With that, Sherlock nods his goodbye and strides towards the exit.

Still staring at the ketchup, Steven’s knuckles whiten as he holds on to the edge of the table, breathing.

 

*

 

“Is his kid really going to want to see him?” John asks after they’ve walked in silence for several minutes, the heavy traffic in the street almost drowning out his voice.

“How would I know?” Sherlock shrugs, too occupied with his phone, trying to find other contacts that can provide him with additional information in order to enable him to find an alternative way to take down the four leaders of the network.

“But you said…”

“Well, I can’t know, can I? So clearly, neither can he. It’d be idiotic of him not to hang around to find out.”

“How did you know?”

“About the kid?”

“No, about the-- about his plans.”

“As I said; offering up that kind of information is clearly going to shorten his life expectancy quite drastically.”

“And what if the kid doesn’t want to see him?”

“He’ll just have to live to find out.”

 

* * *

 

 

Sherlock is twenty-two when he first encounters the field of suicidology.

It’s not a particularly pleasant encounter, what with the withdrawal surging through his body and his mind feeling like it’s crawling with ants - fire ants - and what with being back in rehab, ambivalent but basically out of other options for the time being.

“Have you ever attempted suicide before?”

Sherlock looks up, taken aback by the words directed at him by the woman sitting opposite him. She's wiggling her left foot as she talks, and it's almost as annoying as her question.

It’s the first thing she’s said to him since she greeted him and asked him to take a seat in her office.

“Before?” Sherlock says, aiming for sniffy but ending up just sounding questioning.

“You’re a chemist. Or, you are on your way to becoming a chemist. And I see that you’re also a proper genius according to the childhood evaluations,” she says, flipping through her notes in a battered pad.

Sherlock waits.

“It’s not like you didn’t know what that dosage and combination would lead to,” she concludes, her foot still wiggling. Sherlock wants to reach out and grab it until she keeps it still.

“I was high.”

“Undoubtedly.”

The movement of her foot slows down during the silence that stretches between them, but then picks up again as she opens her mouth to speak once more.

“So I repeat my question; have you tried to kill yourself before?”

*

 

It's a balancing act.

Sherlock's feet are steady on the railing, but one single misstep and there'd be nothing between him and the stream below.

Would it kill him?

Sherlock is unable to determine that. And it's that uncertainty that makes him take one more step, then another one.

He doesn't feel heavy like this.

His left foot slides an inch on the railing. Beneath him, the stream is loud enough to drown out the thrumming of his heart, sweat breaking out all over his body. For a moment, everything sways before Sherlock manages to regain his balance, the surge in his stomach making shivers run through him at the sight of the water below.

Carl Powers died in the water. Would it be ironic if the only person who was smart enough to realise that it was murder was also found dead in the water?

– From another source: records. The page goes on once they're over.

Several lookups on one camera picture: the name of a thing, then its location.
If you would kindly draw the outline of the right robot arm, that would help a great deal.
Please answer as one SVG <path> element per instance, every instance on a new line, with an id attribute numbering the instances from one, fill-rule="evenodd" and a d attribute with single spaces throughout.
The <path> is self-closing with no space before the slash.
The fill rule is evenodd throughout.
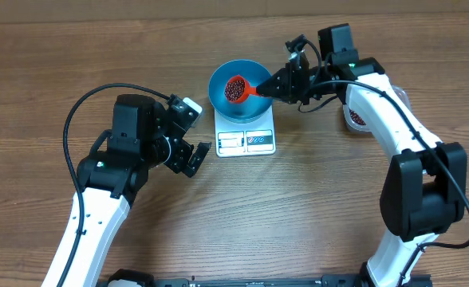
<path id="1" fill-rule="evenodd" d="M 317 33 L 312 45 L 317 66 L 304 49 L 305 36 L 286 43 L 286 65 L 256 88 L 287 104 L 340 100 L 358 115 L 389 160 L 380 195 L 386 230 L 357 275 L 325 275 L 324 286 L 429 286 L 429 276 L 412 269 L 439 236 L 469 216 L 467 154 L 458 143 L 444 143 L 425 128 L 397 96 L 381 64 L 360 58 L 346 24 Z"/>

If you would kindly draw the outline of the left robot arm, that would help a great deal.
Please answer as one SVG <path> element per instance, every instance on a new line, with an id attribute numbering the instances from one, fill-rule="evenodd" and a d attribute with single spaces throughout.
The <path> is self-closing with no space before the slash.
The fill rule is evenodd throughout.
<path id="1" fill-rule="evenodd" d="M 112 128 L 103 131 L 79 162 L 83 191 L 73 196 L 68 225 L 43 284 L 94 286 L 108 250 L 128 217 L 148 172 L 165 165 L 195 175 L 211 145 L 183 140 L 203 113 L 192 99 L 171 96 L 161 104 L 150 96 L 119 95 Z"/>

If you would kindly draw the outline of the orange measuring scoop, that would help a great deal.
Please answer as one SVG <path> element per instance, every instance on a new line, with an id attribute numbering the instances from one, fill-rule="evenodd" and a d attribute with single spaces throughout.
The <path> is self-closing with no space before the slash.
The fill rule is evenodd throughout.
<path id="1" fill-rule="evenodd" d="M 258 92 L 244 77 L 237 75 L 227 82 L 224 96 L 230 103 L 241 104 L 246 101 L 249 96 L 258 96 Z"/>

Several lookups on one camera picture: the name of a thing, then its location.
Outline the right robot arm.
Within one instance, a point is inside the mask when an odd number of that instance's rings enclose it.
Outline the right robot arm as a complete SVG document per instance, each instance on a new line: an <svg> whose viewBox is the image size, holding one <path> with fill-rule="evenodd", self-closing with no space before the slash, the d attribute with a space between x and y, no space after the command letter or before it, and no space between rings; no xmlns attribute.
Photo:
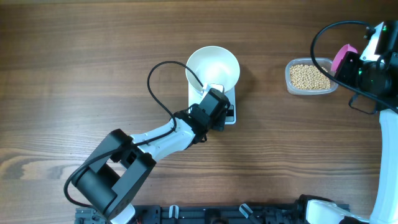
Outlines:
<svg viewBox="0 0 398 224"><path fill-rule="evenodd" d="M335 202L304 195L303 223L397 223L397 21L372 26L363 21L368 45L361 54L347 51L334 75L324 70L315 58L315 45L328 29L345 25L338 21L321 29L313 38L310 58L314 66L332 82L354 92L353 103L363 96L375 102L372 114L379 113L382 154L379 183L373 211L368 219L348 212Z"/></svg>

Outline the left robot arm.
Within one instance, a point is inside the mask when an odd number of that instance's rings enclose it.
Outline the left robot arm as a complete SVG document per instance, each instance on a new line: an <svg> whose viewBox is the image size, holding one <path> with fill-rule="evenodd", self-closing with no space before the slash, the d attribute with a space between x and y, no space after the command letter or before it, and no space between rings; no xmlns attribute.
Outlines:
<svg viewBox="0 0 398 224"><path fill-rule="evenodd" d="M210 88L199 104L172 115L171 120L144 134L110 132L67 180L108 223L129 223L135 217L131 201L156 163L178 151L205 142L209 130L223 130L228 97Z"/></svg>

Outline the pink measuring scoop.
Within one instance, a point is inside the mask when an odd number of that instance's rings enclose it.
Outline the pink measuring scoop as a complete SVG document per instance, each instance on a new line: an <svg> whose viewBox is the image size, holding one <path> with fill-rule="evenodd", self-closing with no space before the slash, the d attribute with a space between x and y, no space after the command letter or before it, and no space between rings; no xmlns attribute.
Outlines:
<svg viewBox="0 0 398 224"><path fill-rule="evenodd" d="M332 72L336 72L339 65L341 64L341 62L343 61L345 55L347 52L354 52L357 53L358 51L351 46L350 44L346 44L344 46L342 46L342 48L340 48L340 50L338 51L338 53L335 55L332 65L331 65L331 71Z"/></svg>

(No one believes him anyway, no one that matters, at least. Maybe they'd believe him once they'd found his body in the water too? They'd not be clever enough to determine if Sherlock's been murdered too.)

No one believes Sherlock, and Sherlock is powerless, because he's twelve years old and everything hurts so fucking bad.

They don't even listen to logic.

No one listens to him and if they do, they fail to understand him anyway.

It's lonely, and he's tired of trying to keep his balance.

 

 

Another kind of balancing act: trying to live in the in-between.

The in-between is the time between the end of one obsession and the start of something else that’s captivating enough to drown out some of the noise.

Sherlock hates the in-betweens, but he’s been reliably and repeatedly informed that life can’t always be exciting and interesting just because he wants it to be. Unfortunately, this information does not make it any easier to cope when everything goes grey.

Sherlock concludes early on that “living” isn't one of the things in which he's naturally gifted.

 

 *

 

Sherlock is fourteen years old and something in his brain finally takes the plunge.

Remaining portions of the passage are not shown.